Según varias investigaciones tanto arqueológicas como antropológicas, el Tantra se puede rastrear incluso hasta hace 20.000 años.
El Tantra se basaba antiguamente en la percepción de la vida como resultado de un acto de amor hacia el universo y todas las criaturas vivas, y se asociaba con la fertilidad. Su actitud hacia el sexo no es como la actual, donde debido a la influencia de la tradición judeocristiana, nos parece que el acto sexual es peligroso, tabú, e incluso malo o no deseable.
En esta disciplina, la búsqueda es en un sentido espiritual la comunión total con el universo y una armonía con la energía de la vida, una trascendencia del espacio y del tiempo. De ahí, que de su práctica se alcancen muchas veces experiencias místicas, que superan la dualidad de la materia y la esencia y que alcanza una unidad consumada en la identidad de la diosa y el dios Shiva y Shatki.
Así, el misterio del Tantra es la manifestación de lo oculto y lo conocido, es tener la capacidad de aprehender la totalidad y no se basaba únicamente en las prácticas sexuales, sino que incluía también la meditación profunda y el uso de varios sacramentos.
En la India, esta concepción de mundo se convierte en religión aproximadamente en el 800 a.e.c (antes de la era común), y constituye el momento de mayor apogeo tántrico en la historia. Se construyeron templos eróticos sagrados, y había mucha literatura al respecto.
Cuando India fue invadida, el Tantra fue prohibido, la mayoría de los templos fueron destruidos y sus practicantes fueron perseguidos. Sin embargo, subterráneamente se mantuvo esta práctica que ha llegado hasta nuestros días.

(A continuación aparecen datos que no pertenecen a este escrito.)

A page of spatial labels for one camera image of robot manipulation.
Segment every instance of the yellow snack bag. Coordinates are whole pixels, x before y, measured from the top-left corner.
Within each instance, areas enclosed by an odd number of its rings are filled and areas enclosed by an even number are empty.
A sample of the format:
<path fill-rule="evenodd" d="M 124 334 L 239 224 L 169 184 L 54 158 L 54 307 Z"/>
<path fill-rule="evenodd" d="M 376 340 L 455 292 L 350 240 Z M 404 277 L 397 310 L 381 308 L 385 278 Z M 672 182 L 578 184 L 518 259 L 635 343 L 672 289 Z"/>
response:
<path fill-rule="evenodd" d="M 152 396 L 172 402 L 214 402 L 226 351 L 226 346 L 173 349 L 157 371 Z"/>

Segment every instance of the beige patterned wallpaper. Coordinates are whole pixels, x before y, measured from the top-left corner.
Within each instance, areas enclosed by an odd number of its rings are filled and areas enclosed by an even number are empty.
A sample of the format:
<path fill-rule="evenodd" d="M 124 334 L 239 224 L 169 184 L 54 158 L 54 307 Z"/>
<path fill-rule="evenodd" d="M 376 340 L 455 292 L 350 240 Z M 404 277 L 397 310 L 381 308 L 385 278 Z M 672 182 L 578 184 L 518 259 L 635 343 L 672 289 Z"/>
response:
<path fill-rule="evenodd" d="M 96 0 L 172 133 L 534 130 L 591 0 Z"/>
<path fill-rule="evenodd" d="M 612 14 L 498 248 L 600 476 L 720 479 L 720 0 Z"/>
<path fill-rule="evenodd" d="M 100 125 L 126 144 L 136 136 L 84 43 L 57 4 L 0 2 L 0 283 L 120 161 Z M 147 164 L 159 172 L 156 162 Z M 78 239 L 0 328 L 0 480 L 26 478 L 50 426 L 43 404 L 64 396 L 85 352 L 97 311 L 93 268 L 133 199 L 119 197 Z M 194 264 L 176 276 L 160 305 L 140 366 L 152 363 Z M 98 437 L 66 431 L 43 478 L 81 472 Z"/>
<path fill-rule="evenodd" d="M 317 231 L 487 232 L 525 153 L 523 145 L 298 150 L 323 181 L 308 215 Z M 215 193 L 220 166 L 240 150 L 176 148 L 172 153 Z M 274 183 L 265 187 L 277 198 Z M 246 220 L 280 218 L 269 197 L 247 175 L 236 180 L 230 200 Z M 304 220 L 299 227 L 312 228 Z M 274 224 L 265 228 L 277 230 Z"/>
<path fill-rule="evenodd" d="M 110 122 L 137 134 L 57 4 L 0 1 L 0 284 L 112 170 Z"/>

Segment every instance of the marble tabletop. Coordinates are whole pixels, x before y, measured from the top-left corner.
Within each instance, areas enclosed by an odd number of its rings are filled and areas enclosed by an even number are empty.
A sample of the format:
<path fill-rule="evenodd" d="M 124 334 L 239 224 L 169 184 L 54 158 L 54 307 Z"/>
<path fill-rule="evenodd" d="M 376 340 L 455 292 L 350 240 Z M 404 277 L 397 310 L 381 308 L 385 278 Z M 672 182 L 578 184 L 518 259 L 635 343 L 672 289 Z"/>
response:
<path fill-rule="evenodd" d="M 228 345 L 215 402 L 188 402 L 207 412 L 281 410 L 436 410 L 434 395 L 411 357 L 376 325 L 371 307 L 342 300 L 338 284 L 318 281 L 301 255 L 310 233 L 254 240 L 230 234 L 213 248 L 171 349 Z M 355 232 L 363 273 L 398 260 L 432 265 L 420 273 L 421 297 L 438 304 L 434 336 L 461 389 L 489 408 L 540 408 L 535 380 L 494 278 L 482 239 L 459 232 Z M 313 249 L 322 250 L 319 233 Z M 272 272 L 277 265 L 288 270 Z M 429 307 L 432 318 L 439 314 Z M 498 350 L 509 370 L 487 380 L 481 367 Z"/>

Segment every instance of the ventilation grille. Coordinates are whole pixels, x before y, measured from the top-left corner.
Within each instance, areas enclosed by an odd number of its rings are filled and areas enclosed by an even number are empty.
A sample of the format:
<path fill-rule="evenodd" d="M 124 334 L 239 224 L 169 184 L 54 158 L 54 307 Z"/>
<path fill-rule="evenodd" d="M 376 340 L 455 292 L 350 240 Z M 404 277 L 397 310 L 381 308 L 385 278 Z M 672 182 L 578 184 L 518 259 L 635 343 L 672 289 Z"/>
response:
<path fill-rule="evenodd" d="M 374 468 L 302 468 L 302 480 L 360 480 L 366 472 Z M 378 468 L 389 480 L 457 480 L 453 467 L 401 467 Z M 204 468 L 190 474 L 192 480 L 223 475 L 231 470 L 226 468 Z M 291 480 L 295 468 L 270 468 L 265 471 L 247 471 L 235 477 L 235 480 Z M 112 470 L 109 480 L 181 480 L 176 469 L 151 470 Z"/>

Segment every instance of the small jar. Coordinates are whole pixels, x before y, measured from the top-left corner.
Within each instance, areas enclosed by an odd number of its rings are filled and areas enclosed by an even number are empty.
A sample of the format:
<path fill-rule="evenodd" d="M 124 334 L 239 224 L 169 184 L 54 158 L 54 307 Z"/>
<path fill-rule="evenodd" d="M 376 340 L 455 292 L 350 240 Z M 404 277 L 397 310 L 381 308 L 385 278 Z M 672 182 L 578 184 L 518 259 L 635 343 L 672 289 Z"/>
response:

Hoy en día, ante la carencia de una verdadera guía espiritual que sienten muchas personas, el Tantra ha resurgido como una opción. Antes que nada hay que comprender que aún cuando se plantea como una práctica sexual, el objetivo final o la meta no es el placer, sino que el sexo es sólo una herramienta para despertar la energía que se encuentra dormida en nuestro cuerpo, y así entrar en contacto con la energía misma del universo.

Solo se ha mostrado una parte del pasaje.